HB 2468: What The EITC Program Means For PA
Unbeknownst to many Pennsylvanians on July 1st, House Bill 2468 passed and will spread the reach of Pennsylvania’s Educational Improvement Tax Credit (EITC) program and include a new scholarship program.
The EITC program provides tax subsidies to companies that contribute to non- profit organizations offering scholarships to students who attend private and religious schools or early childhood programs, or to organizations providing educational improvement activities.
In other words the EITC program is a tax credit for corporations contributing to scholarships which can then be used for private/parochial schools.
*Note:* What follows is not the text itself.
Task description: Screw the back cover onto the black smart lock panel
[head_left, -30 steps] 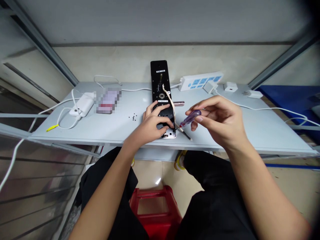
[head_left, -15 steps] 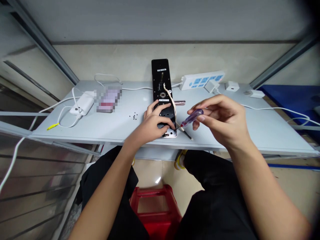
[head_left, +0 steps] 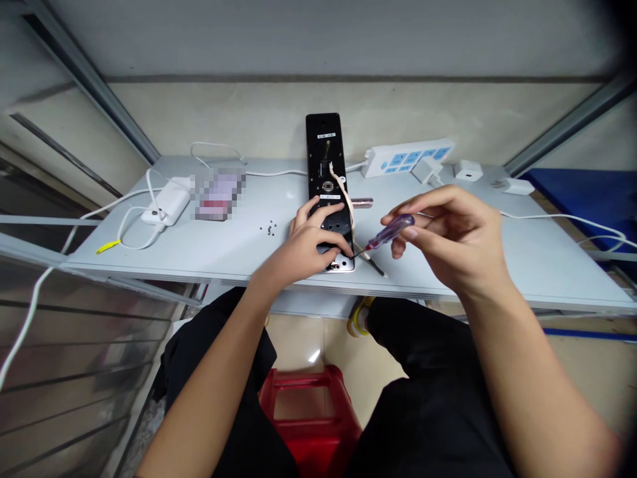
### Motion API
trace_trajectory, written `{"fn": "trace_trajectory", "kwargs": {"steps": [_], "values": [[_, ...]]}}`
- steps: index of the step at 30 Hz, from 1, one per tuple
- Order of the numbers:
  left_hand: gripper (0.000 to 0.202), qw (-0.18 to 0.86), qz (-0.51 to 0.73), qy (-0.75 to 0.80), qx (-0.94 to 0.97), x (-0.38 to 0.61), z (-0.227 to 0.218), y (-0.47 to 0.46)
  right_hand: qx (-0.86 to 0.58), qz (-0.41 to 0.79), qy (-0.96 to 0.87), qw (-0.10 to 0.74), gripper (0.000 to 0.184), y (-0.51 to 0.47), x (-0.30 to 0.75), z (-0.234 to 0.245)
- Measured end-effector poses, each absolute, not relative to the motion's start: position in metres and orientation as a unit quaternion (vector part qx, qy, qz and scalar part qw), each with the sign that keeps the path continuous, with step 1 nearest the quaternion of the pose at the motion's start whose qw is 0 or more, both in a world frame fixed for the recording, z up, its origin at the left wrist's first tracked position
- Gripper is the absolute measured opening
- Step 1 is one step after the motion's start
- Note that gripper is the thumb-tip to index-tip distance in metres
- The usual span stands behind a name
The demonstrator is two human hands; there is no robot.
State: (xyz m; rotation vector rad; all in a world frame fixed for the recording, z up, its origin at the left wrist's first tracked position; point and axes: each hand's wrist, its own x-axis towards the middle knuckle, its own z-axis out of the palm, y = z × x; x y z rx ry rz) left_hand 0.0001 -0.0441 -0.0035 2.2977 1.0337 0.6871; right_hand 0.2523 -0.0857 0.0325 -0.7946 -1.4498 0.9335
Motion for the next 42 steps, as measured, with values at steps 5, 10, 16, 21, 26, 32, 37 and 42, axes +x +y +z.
{"fn": "trace_trajectory", "kwargs": {"steps": [5,10,16,21,26,32,37,42], "values": [[0.039,0.259,0.259,0.378,0.85,0.0,-0.005,-0.044,-0.339,0.4,-0.624,0.579,0.023,-0.086,0.25,0.034],[0.038,0.26,0.26,0.378,0.85,-0.001,-0.006,-0.044,-0.335,0.393,-0.629,0.581,0.023,-0.086,0.247,0.036],[0.039,0.259,0.265,0.378,0.848,0.0,-0.006,-0.044,-0.335,0.391,-0.631,0.581,0.021,-0.086,0.249,0.033],[0.038,0.263,0.264,0.379,0.847,0.0,-0.006,-0.044,-0.342,0.392,-0.631,0.576,0.02,-0.087,0.249,0.034],[0.038,0.261,0.262,0.378,0.849,-0.001,-0.006,-0.044,-0.339,0.395,-0.63,0.576,0.023,-0.09,0.246,0.037],[0.037,0.258,0.258,0.381,0.85,0.0,-0.004,-0.045,-0.336,0.408,-0.633,0.566,0.027,-0.095,0.239,0.043],[0.031,0.26,0.258,0.381,0.849,0.0,-0.004,-0.045,-0.349,0.398,-0.628,0.57,0.036,-0.097,0.236,0.044],[0.017,0.268,0.261,0.385,0.844,0.002,-0.002,-0.045,-0.365,0.378,-0.627,0.574,0.037,-0.098,0.235,0.042]]}}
We the taxpayers then are left to pick up their tab, draining precious dollars from our tax dollar pool and less public dollars to fund our public schools.
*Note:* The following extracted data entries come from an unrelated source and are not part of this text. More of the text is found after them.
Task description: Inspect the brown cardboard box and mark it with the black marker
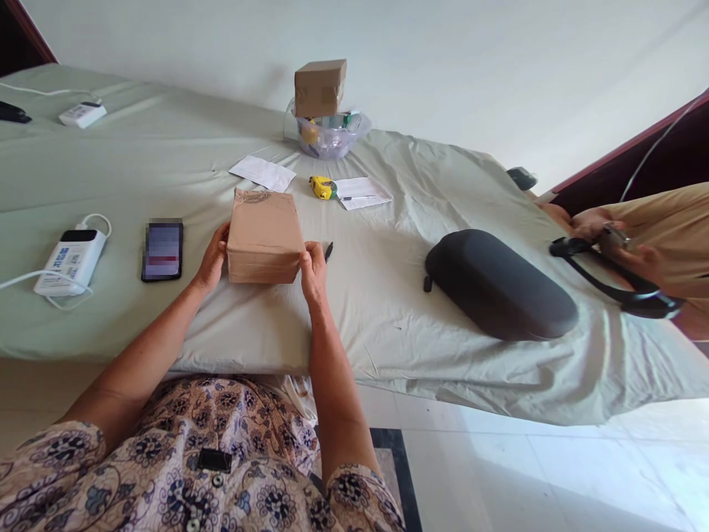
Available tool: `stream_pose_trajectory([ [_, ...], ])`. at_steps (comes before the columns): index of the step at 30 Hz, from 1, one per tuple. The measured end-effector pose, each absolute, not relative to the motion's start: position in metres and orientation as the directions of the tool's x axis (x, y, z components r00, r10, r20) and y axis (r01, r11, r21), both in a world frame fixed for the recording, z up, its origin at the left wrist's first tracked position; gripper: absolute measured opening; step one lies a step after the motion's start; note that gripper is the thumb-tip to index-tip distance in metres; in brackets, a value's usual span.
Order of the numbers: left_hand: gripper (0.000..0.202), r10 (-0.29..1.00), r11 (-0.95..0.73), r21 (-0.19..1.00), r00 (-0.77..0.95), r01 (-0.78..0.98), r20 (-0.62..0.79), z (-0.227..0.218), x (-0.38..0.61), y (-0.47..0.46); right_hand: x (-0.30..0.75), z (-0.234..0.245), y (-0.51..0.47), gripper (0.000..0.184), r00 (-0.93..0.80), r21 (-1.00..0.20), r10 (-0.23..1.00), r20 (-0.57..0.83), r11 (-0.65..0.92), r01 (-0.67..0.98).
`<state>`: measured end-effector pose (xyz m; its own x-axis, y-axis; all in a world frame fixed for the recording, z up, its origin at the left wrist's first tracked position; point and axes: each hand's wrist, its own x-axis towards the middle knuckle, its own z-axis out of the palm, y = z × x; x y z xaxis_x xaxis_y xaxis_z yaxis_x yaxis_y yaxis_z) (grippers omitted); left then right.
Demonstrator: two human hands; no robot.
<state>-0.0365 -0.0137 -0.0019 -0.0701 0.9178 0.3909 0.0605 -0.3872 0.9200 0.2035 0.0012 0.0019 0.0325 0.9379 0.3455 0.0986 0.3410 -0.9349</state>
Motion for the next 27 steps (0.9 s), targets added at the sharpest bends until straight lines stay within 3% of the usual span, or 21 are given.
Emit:
stream_pose_trajectory([
  [4,0.109,0.918,-0.392,0.920,0.066,-0.018,0.392,-0.009,-0.041,-0.012,0.204,0.000,0.002,0.068,0.033,-0.948,0.952,0.304,0.299,0.106],
  [9,0.115,0.885,-0.453,0.891,0.121,0.009,0.449,-0.009,-0.041,-0.012,0.204,-0.002,0.004,0.068,0.021,-0.918,0.923,0.385,0.380,0.115],
  [14,0.095,0.897,-0.442,0.897,0.019,0.030,0.441,-0.006,-0.036,-0.015,0.199,-0.003,0.005,0.061,-0.015,-0.893,0.897,0.442,0.441,0.087],
  [21,0.075,0.874,-0.465,0.885,-0.161,-0.006,0.458,-0.005,-0.035,-0.013,0.194,-0.008,0.005,0.064,-0.118,-0.914,0.912,0.392,0.401,0.063],
  [27,0.079,0.887,-0.405,0.913,-0.261,-0.048,0.380,-0.014,-0.039,-0.008,0.191,-0.011,0.003,0.066,-0.169,-0.816,0.838,0.518,0.544,0.195],
])
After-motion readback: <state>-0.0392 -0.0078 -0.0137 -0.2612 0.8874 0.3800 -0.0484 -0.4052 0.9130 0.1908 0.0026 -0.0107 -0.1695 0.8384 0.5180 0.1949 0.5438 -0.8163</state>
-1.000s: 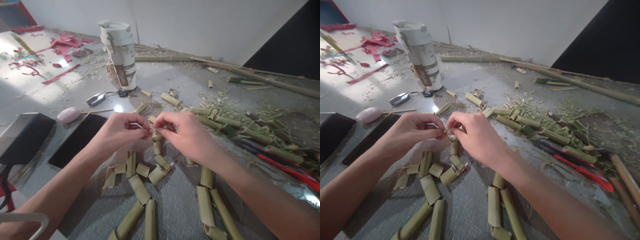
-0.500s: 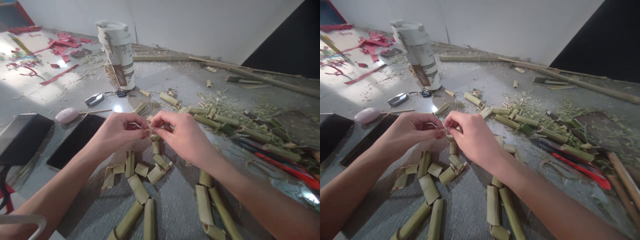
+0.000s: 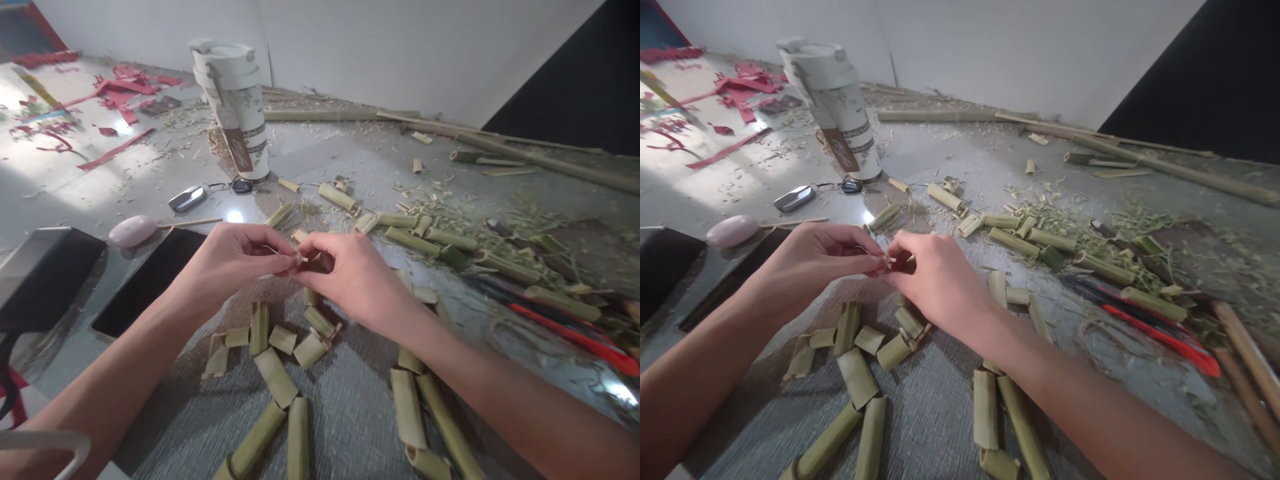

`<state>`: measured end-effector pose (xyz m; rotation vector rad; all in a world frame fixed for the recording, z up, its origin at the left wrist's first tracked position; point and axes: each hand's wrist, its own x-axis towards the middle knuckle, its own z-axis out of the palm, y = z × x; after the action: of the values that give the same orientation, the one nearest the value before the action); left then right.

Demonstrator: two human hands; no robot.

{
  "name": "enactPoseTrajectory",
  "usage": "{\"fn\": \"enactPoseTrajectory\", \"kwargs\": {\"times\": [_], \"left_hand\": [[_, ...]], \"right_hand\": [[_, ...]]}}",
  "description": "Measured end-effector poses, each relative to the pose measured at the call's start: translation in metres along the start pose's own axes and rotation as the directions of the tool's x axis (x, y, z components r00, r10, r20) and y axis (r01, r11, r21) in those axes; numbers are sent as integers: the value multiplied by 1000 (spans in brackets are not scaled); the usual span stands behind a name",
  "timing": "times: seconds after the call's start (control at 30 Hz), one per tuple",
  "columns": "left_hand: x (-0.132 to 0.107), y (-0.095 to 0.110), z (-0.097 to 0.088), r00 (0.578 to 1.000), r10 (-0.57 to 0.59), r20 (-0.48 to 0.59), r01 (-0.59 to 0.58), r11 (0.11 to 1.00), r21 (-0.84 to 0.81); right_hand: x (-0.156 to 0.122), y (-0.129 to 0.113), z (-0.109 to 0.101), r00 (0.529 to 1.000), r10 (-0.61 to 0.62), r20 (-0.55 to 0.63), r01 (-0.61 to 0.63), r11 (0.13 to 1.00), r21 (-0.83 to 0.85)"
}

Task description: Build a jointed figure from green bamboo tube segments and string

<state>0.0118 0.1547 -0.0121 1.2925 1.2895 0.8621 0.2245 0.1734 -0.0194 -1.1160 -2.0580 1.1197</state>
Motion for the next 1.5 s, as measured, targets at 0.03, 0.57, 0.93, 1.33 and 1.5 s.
{"fn": "enactPoseTrajectory", "kwargs": {"times": [0.03,0.57,0.93,1.33,1.5], "left_hand": [[0,0,0,1000,-1,-2,1,1000,-7],[0,2,-7,998,-14,-69,10,998,-67],[-2,2,-5,999,-20,-28,16,992,-128],[-3,5,-6,999,31,34,-30,999,-10],[-3,7,-4,999,27,26,-28,999,17]], "right_hand": [[1,1,1,1000,-11,3,11,1000,-12],[1,1,1,999,33,-17,-35,994,-102],[-4,-9,-3,1000,1,20,-4,993,119],[-3,-3,-1,1000,30,1,-30,995,94],[-2,-3,1,1000,26,-5,-25,997,69]]}}
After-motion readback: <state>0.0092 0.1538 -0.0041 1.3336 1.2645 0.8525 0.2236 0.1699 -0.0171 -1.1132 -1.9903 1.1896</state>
HB 2468 will raise the cost of the EITC program from $75 million in 2011-12 to $200 million in 2012-13. Tax credits will be available to businesses on donations up to $400,000 in 2012-13 and up to $750,000 after that. This is quite the increase from the current $300,000 cap.
A recent article by Daniel Denvir, states that “In Pennsylvania, 200 organizations control more than $40 million donated by corporations and take an “administrative fee” of up to 20 percent. Two of those organizations, Bridge Educational Foundation and Bravo Foundation, allegedly coordinate their “scholarship-giving” with elected officials in the state.”
Legislators found it difficult during the last 18 months, since Corbett began advocating for vouchers, to spend money directly from the state education budget to fund private and parochial schools. They apparently found it more palatable to instead expand corporate tax credits for the same purpose, says the Inquirer.
The EITC program is not what Pennsylvania students need. The program will grant scholarships to students who may already be attending private or parochial schools. According to Rep. Roebuck, chair of the House Education Committee, 85 to 90 percent of the students getting a voucher would already be in private schools.
The scholarships won’t improve public education. They will only benefit private and parochial schools and serve as a tax break for corporations and business owners, while our schools continue to suffer from deep cuts to education. Over the last two years, Gov. Corbett has cut over $1 Billion from public education.